───── AVAILABLE DATA ─────
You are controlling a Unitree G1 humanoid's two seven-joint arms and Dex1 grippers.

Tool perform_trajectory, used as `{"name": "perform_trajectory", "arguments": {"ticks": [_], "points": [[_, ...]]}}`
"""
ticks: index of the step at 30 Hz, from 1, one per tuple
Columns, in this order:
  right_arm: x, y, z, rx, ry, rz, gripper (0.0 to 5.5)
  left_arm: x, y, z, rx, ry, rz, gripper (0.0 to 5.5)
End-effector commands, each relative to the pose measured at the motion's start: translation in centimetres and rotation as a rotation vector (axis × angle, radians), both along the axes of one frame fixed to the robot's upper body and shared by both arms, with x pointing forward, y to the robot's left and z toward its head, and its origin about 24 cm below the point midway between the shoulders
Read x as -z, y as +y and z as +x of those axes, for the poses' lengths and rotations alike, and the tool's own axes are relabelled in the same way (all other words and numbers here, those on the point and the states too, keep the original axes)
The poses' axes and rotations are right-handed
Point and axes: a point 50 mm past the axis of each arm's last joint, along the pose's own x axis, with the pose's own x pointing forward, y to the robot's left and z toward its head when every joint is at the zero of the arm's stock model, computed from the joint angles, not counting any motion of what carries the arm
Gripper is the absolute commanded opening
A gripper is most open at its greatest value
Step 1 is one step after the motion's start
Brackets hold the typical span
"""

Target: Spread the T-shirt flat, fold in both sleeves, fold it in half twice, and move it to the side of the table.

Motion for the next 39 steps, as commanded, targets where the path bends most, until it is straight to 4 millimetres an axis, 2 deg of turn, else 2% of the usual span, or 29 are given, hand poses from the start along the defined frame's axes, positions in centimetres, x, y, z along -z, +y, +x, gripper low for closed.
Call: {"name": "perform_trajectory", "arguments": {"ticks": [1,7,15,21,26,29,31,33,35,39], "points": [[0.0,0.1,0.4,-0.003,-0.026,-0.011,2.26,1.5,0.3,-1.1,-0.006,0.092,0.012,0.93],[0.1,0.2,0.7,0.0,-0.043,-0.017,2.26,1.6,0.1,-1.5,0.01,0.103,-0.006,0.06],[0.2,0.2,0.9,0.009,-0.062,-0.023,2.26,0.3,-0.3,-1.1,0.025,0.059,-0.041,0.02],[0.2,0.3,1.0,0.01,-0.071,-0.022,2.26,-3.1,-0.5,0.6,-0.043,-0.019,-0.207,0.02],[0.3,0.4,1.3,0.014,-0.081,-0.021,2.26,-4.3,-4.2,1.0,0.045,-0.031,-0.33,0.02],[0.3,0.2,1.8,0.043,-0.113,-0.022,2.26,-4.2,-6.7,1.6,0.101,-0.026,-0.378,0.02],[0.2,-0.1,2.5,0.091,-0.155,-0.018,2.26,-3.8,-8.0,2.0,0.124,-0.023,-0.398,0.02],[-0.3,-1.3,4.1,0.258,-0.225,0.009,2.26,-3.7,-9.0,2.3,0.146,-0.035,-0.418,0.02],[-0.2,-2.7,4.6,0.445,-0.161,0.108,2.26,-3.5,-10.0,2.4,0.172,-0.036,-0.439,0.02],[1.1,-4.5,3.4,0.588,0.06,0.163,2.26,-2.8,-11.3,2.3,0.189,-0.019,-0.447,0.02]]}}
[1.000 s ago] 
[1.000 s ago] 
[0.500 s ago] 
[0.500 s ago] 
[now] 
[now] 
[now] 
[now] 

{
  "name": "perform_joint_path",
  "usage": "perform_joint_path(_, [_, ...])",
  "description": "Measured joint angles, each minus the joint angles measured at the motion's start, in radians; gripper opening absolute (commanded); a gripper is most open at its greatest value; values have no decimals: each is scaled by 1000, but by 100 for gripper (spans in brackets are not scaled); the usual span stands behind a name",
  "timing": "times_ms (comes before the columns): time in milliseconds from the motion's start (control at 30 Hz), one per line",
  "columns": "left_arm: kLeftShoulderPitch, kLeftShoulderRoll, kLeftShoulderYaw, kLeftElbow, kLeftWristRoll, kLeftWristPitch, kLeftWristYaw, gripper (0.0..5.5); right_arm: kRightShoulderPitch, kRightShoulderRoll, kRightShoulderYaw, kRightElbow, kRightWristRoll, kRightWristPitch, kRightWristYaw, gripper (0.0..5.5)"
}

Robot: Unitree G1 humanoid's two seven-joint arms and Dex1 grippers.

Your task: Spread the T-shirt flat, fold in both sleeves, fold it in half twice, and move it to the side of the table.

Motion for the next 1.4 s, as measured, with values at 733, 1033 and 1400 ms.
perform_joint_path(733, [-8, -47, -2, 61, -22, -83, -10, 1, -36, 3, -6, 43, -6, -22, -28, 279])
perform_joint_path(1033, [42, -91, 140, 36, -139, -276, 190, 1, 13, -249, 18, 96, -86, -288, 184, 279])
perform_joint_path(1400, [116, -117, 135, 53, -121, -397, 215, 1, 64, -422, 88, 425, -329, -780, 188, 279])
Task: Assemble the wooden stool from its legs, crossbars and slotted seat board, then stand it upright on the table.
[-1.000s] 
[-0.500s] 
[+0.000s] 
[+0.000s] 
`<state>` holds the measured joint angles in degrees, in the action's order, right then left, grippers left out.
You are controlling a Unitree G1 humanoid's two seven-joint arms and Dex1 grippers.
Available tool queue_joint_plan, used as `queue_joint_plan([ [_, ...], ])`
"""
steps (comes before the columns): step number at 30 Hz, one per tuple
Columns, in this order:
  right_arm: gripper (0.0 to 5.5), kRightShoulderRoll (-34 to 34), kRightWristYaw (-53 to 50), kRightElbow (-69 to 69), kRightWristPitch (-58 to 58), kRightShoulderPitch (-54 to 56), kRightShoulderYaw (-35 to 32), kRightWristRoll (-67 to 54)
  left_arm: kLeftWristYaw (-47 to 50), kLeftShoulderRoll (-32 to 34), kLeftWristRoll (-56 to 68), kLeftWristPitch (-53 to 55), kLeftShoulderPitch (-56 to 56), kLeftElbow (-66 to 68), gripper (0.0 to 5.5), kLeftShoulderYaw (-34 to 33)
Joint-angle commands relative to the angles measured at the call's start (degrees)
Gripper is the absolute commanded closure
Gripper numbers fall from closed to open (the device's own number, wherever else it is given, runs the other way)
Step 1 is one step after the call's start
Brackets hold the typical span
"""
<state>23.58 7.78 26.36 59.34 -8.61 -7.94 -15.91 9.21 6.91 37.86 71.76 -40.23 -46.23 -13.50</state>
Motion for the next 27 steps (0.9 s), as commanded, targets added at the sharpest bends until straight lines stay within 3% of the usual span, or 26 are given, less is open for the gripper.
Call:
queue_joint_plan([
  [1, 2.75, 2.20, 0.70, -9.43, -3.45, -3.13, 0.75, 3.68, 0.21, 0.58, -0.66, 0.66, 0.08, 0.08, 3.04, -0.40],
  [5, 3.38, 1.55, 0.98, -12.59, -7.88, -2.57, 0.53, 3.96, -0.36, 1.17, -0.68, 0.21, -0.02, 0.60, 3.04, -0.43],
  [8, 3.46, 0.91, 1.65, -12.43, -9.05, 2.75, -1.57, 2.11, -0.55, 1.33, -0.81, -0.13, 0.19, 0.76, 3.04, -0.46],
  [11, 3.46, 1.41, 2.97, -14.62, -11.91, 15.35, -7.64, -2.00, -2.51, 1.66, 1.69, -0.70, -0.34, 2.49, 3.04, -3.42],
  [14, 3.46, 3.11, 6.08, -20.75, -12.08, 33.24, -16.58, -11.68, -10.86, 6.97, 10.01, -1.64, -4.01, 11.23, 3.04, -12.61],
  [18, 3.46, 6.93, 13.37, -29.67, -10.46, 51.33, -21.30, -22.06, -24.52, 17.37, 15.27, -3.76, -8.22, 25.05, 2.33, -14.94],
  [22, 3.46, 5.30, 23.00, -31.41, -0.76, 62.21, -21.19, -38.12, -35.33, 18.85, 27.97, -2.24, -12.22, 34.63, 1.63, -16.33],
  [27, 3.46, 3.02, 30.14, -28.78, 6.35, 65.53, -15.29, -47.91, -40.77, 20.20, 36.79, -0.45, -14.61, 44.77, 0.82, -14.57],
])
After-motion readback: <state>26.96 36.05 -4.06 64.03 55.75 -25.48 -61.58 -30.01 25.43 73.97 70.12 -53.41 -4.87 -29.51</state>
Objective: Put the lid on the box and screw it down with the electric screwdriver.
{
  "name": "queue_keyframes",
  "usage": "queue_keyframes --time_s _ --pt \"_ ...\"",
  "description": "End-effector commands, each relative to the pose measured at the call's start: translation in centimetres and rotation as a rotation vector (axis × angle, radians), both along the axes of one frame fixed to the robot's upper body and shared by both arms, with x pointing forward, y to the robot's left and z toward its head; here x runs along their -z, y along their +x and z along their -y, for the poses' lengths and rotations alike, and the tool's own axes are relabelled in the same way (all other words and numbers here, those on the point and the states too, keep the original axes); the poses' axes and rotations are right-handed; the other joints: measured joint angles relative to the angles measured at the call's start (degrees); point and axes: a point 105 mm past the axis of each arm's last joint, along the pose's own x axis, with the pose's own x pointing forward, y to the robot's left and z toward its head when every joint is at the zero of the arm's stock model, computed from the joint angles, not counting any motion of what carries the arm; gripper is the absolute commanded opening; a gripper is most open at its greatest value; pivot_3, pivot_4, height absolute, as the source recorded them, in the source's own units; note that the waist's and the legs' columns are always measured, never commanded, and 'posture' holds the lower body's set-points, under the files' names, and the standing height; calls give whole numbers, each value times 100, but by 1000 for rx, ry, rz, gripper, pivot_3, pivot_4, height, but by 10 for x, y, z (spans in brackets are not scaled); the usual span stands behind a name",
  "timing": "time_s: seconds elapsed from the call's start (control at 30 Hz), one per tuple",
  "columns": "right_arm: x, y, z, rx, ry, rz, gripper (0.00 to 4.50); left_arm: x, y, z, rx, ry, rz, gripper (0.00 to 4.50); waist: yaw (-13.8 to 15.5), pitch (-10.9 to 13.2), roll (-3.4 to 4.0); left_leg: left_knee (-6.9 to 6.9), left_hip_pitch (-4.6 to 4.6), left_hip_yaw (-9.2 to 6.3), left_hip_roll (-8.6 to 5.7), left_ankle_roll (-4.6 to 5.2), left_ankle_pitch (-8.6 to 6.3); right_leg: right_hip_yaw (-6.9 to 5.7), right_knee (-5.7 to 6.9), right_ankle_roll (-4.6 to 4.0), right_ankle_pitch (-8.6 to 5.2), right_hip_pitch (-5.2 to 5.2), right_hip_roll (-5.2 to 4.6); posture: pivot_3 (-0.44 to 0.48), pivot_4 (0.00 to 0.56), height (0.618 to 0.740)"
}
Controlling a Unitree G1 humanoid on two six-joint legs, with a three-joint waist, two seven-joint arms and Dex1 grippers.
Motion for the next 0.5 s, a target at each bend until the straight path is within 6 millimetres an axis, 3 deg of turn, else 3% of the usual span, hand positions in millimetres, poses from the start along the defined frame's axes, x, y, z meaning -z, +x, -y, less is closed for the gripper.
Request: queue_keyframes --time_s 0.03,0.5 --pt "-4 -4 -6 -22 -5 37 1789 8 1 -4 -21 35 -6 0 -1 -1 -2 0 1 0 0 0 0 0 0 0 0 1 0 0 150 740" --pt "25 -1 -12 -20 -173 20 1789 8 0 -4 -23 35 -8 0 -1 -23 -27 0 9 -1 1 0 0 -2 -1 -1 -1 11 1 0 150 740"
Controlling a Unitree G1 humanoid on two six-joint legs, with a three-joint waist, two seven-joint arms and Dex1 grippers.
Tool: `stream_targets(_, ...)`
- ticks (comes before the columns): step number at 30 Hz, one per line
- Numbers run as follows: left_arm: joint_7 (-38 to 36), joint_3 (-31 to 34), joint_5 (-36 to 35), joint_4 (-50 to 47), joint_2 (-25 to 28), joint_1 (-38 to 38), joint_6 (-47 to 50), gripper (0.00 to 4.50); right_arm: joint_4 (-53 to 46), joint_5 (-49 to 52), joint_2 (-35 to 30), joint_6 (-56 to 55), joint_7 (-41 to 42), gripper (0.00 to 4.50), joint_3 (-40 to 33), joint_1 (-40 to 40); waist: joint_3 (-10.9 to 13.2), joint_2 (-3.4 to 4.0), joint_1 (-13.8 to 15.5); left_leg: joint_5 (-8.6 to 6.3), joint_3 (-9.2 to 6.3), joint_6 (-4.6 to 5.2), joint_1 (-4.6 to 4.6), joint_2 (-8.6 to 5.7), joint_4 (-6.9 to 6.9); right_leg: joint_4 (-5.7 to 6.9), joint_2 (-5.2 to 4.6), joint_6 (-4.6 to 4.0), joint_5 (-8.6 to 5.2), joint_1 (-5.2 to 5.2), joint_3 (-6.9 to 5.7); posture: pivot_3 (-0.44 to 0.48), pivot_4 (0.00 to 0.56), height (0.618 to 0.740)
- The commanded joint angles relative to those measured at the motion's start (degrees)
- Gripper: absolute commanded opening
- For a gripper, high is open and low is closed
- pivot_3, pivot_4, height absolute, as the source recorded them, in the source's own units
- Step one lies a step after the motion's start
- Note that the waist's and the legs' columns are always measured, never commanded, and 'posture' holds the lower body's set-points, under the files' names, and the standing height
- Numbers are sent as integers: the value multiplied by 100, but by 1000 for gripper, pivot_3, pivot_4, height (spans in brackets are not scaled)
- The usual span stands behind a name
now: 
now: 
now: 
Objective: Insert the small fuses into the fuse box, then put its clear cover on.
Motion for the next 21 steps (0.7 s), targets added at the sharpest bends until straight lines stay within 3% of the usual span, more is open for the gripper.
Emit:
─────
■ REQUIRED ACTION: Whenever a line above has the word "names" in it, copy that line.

■ EXERCISE ANSWER:
  "description": "End-effector commands, each relative to the pose measured at the call's start: translation in centimetres and rotation as a rotation vector (axis × angle, radians), both along the axes of one frame fixed to the robot's upper body and shared by both arms, with x pointing forward, y to the robot's left and z toward its head; here x runs along their -z, y along their +x and z along their -y, for the poses' lengths and rotations alike, and the tool's own axes are relabelled in the same way (all other words and numbers here, those on the point and the states too, keep the original axes); the poses' axes and rotations are right-handed; the other joints: measured joint angles relative to the angles measured at the call's start (degrees); point and axes: a point 105 mm past the axis of each arm's last joint, along the pose's own x axis, with the pose's own x pointing forward, y to the robot's left and z toward its head when every joint is at the zero of the arm's stock model, computed from the joint angles, not counting any motion of what carries the arm; gripper is the absolute commanded opening; a gripper is most open at its greatest value; pivot_3, pivot_4, height absolute, as the source recorded them, in the source's own units; note that the waist's and the legs' columns are always measured, never commanded, and 'posture' holds the lower body's set-points, under the files' names, and the standing height; calls give whole numbers, each value times 100, but by 1000 for rx, ry, rz, gripper, pivot_3, pivot_4, height, but by 10 for x, y, z (spans in brackets are not scaled); the usual span stands behind a name",
- Note that the waist's and the legs' columns are always measured, never commanded, and 'posture' holds the lower body's set-points, under the files' names, and the standing height

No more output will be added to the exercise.